Milan Jelínek was born 22. 6. 1923 in Brno. After his graduation in 1942, he was forced to work in Austria, where he worked as a clerk. During this time he participated in an anti-Nazi resistance group Lípa. Because of this, he was arrested and imprisoned from the beginning of 1944 until the end of the war. In 1945, he began to study Czech, Russian and Serbo-Croatian at Brno´s University, but due to financial problems he finished his studies externally. In 1948 he became a teacher for a year at the grammar school in Holešov.
The next year he became an assistant professor at the Faculty of Arts in Brno for a while, where he returned again from 1958 to 1971. For the third time, this institution became Jelínek´s employer in the period 1990 to 1992. Jelínek also worked at the Czechoslovak Academy of Science from 1953 to 1958 and 1971 to 1983. In the academic year of 1961 to 1962, he had a fellowship at the University of Greifswald and four years later at Sorbonne. The second academic destination became a good "explanation" when French scientists visited his underground university at his flat in the 1980s. Milan Jelínek also worked in university administrative positions: from 1962 to 1964 as the Dean of the Faculty of Arts, from 1990 to 1992 as the Rector of Masaryk University.
Jelinek was an enthusiastic Communist at the beginning of the 1950s and remained a strong left-wing ideologist until the end of his life. He was expelled from the Communist Party in 1970 because of his engagement in the Prague Spring. It was then that Jelinek was forced to leave the university in 1971 and work at the Academy of Sciences, where he could only pursue the popularization of Czech language and not scientific and pedagogical work. Jelinek published his articles unofficially under the names of other authors or in samizdat. The most significant activity of Jelinek within the framework of the cultural opposition lies in publishing samizdats and his organization of the underground university of the French branch of the Jan Hus Educational Foundation.

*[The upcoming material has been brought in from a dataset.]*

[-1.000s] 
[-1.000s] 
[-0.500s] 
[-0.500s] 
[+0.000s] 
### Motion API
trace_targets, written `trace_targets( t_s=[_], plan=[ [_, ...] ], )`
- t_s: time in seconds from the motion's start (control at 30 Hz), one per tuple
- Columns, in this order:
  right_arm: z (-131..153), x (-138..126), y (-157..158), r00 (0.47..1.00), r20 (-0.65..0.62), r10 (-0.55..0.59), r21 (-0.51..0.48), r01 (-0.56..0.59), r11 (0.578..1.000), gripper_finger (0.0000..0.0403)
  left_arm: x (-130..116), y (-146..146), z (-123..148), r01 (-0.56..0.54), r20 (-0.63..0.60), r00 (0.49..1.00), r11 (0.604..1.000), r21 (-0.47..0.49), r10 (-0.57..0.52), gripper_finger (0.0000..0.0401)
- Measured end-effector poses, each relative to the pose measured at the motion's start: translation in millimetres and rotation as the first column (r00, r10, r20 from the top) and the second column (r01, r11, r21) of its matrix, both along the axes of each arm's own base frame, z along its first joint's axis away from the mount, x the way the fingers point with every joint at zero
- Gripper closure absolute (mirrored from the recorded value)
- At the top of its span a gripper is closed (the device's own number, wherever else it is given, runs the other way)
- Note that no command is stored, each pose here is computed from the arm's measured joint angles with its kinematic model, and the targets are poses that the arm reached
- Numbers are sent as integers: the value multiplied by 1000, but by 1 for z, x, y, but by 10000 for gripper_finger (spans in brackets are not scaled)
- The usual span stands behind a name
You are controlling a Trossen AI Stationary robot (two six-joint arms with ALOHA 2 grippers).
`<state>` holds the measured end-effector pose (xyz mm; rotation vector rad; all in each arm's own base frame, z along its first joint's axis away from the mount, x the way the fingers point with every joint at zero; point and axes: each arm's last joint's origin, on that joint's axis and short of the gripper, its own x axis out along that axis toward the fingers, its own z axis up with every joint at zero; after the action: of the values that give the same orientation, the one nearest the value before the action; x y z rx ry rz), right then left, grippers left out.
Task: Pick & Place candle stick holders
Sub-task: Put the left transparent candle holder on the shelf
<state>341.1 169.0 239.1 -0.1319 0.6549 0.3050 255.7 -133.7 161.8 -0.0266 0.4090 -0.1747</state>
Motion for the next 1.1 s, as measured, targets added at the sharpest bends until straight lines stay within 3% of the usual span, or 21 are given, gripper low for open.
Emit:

The samizdat workshop of Jelínek's family (his wife Jana was actively involved) published about 120 book titles and 110 issues of magazines. The underground university in Jelínek's flat took place from 1986 to 1989, during which time there were 32 French thinkers.
Milan Jelínek holds many awards, among them the Commandeur dans l 'Ordre des Palmes académique in 1993, the Medal of Masaryk University and the University of Silesia in Opava.